Stop after the line that contains "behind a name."; until then, restate each line of the entries word for word from the very first.

++++

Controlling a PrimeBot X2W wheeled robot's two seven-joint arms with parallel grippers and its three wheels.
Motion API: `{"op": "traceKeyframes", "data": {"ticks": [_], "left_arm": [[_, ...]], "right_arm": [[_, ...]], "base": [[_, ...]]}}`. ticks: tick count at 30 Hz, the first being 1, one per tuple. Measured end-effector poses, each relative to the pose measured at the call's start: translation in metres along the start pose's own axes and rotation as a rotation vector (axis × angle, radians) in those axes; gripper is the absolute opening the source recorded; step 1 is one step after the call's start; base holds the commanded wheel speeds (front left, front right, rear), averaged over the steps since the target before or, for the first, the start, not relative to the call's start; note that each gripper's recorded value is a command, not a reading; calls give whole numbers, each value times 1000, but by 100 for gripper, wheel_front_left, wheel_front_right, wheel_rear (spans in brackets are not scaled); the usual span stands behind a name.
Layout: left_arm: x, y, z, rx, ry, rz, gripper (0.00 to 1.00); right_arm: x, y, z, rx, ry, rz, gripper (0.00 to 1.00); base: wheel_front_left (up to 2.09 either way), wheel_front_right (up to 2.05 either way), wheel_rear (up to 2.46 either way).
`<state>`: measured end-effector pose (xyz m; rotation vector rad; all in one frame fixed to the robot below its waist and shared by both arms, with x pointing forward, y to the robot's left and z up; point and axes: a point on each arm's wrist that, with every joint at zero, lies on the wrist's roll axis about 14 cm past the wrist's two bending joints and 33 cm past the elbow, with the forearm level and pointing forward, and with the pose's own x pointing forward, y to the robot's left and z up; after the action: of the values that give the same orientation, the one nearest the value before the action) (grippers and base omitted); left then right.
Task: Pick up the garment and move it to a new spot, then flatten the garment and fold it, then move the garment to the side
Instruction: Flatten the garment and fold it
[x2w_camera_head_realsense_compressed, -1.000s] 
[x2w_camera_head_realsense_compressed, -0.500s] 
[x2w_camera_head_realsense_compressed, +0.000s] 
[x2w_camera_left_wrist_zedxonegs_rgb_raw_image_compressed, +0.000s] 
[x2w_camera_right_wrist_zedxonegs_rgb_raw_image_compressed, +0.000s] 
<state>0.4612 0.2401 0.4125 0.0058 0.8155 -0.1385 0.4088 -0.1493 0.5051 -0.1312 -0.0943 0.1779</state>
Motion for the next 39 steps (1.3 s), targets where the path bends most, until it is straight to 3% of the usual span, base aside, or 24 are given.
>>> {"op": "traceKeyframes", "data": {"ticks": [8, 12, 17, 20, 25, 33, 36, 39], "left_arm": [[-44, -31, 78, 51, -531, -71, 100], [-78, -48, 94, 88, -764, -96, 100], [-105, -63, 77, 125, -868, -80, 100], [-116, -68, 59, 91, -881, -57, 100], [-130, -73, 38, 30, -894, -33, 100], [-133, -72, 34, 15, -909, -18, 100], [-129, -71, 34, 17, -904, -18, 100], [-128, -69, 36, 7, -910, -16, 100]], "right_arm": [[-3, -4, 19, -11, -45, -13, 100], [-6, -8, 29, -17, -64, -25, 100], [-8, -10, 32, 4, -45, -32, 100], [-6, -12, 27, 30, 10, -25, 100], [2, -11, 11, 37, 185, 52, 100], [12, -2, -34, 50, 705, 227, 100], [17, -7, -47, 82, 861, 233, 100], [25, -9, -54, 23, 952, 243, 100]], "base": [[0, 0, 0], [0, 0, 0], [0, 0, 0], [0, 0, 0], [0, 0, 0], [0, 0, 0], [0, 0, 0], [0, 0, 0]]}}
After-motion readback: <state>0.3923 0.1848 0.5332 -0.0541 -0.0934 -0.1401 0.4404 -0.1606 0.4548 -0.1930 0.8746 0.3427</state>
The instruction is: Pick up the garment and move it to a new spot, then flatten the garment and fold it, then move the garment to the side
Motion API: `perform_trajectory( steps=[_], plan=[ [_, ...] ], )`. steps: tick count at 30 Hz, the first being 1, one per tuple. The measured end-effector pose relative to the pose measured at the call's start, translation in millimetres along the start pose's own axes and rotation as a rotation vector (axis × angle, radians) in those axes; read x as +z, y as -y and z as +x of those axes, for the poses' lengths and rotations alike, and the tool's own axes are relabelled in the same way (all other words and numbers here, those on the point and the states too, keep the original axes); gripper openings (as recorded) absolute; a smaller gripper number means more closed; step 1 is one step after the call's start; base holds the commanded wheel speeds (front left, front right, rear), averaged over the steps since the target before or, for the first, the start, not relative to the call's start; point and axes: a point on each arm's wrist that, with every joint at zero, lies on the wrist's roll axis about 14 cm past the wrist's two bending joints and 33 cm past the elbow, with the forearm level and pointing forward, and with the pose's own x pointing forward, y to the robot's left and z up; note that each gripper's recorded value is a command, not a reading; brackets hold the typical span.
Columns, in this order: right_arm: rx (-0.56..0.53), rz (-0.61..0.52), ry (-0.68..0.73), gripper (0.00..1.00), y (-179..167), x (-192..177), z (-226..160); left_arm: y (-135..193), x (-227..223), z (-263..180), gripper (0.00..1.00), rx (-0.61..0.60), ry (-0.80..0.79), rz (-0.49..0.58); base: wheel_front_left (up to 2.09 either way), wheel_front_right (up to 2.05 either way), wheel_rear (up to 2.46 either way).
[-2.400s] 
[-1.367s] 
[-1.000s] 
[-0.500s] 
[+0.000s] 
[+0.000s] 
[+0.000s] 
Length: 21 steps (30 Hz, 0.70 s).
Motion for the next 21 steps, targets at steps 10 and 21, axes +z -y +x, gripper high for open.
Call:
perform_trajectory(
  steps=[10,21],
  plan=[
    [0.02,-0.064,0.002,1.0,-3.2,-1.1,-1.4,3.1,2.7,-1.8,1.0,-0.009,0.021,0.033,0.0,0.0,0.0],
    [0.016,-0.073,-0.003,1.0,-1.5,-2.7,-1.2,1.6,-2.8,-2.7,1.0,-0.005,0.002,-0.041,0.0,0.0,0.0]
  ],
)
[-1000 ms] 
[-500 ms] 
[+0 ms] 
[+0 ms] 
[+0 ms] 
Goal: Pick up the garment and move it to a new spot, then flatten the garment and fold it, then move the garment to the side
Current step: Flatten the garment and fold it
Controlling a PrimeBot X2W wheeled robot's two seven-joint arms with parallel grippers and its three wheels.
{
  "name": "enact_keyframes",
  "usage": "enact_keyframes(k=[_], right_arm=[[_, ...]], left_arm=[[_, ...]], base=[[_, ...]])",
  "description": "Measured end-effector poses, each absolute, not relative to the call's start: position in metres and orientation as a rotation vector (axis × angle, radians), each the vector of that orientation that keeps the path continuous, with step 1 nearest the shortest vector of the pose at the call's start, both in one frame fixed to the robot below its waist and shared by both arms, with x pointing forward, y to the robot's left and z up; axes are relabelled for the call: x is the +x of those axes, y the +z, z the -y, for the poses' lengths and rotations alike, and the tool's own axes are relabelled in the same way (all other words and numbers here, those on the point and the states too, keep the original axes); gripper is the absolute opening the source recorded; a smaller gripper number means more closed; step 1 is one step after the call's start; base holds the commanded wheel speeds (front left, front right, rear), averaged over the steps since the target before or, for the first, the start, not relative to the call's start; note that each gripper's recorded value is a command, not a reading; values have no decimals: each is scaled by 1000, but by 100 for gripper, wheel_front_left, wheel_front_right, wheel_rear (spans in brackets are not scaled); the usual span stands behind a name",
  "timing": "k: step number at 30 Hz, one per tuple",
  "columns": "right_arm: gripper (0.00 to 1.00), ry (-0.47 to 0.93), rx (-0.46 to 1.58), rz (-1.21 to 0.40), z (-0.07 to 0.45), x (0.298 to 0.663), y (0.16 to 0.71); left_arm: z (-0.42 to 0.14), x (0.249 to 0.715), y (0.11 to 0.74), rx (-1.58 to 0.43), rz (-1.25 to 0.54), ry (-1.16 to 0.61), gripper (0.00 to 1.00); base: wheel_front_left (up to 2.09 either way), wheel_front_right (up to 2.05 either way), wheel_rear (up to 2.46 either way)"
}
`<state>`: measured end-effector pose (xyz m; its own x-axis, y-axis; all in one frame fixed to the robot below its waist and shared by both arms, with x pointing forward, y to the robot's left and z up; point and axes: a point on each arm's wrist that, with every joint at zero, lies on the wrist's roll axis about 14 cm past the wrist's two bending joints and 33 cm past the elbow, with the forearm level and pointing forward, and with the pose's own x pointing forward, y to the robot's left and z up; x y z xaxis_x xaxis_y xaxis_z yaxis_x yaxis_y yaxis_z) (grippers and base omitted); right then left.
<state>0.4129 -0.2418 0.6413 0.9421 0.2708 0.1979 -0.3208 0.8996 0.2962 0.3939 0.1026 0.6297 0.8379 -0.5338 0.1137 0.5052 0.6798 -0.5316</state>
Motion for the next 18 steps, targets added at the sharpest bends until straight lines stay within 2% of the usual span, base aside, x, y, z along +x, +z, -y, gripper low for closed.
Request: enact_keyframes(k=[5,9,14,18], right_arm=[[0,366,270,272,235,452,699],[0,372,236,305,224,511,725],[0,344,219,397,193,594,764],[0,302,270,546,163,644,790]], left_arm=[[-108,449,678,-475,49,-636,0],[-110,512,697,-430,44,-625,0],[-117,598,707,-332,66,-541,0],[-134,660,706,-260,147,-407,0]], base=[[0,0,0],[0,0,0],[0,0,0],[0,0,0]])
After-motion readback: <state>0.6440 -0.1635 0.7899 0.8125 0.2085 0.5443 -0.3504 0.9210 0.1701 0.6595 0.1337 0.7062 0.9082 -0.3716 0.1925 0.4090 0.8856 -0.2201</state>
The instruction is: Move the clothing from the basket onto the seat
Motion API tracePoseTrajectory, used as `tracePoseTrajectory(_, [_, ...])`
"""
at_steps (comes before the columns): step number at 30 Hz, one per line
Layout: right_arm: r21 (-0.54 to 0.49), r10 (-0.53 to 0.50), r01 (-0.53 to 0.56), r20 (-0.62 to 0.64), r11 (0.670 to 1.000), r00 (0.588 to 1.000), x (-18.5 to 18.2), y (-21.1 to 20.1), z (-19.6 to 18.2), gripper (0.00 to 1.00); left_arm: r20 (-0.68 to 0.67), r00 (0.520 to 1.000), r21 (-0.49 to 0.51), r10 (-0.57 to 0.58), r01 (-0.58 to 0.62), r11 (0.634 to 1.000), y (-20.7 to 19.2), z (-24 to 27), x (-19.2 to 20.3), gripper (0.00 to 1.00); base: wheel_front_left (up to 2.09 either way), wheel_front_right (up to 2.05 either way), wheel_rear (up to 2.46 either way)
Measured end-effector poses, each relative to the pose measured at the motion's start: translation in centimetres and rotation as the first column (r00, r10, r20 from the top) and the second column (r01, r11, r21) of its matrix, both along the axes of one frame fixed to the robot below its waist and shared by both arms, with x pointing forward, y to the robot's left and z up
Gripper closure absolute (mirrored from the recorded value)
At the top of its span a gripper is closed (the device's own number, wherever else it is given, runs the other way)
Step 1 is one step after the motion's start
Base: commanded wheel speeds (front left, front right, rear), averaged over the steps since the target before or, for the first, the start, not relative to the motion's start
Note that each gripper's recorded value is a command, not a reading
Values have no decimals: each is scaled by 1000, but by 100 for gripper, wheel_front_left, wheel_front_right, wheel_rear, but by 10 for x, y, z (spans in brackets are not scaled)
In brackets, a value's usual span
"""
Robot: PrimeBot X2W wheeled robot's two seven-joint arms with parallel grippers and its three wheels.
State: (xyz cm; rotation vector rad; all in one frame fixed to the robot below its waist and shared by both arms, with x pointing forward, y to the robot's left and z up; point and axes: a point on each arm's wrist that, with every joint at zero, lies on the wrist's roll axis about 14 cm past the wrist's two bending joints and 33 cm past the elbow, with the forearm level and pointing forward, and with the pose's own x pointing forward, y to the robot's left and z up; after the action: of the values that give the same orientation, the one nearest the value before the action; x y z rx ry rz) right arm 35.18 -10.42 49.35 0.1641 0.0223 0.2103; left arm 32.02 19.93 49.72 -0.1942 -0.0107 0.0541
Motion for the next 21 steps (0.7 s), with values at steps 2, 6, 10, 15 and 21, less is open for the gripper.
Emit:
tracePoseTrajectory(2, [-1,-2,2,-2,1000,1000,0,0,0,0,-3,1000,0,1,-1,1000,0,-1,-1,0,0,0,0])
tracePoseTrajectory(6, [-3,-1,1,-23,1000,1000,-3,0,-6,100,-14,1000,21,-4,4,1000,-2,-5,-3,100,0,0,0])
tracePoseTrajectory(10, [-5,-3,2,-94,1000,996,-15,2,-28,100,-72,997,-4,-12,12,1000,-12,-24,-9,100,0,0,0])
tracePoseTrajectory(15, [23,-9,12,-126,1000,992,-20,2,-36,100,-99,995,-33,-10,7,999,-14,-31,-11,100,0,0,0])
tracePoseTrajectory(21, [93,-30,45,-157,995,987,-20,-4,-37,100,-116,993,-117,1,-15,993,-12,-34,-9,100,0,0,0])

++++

* _EXERCISE ANSWER_:
Controlling a PrimeBot X2W wheeled robot's two seven-joint arms with parallel grippers and its three wheels.
Motion API: `{"op": "traceKeyframes", "data": {"ticks": [_], "left_arm": [[_, ...]], "right_arm": [[_, ...]], "base": [[_, ...]]}}`. ticks: tick count at 30 Hz, the first being 1, one per tuple. Measured end-effector poses, each relative to the pose measured at the call's start: translation in metres along the start pose's own axes and rotation as a rotation vector (axis × angle, radians) in those axes; gripper is the absolute opening the source recorded; step 1 is one step after the call's start; base holds the commanded wheel speeds (front left, front right, rear), averaged over the steps since the target before or, for the first, the start, not relative to the call's start; note that each gripper's recorded value is a command, not a reading; calls give whole numbers, each value times 1000, but by 100 for gripper, wheel_front_left, wheel_front_right, wheel_rear (spans in brackets are not scaled); the usual span stands behind a name.

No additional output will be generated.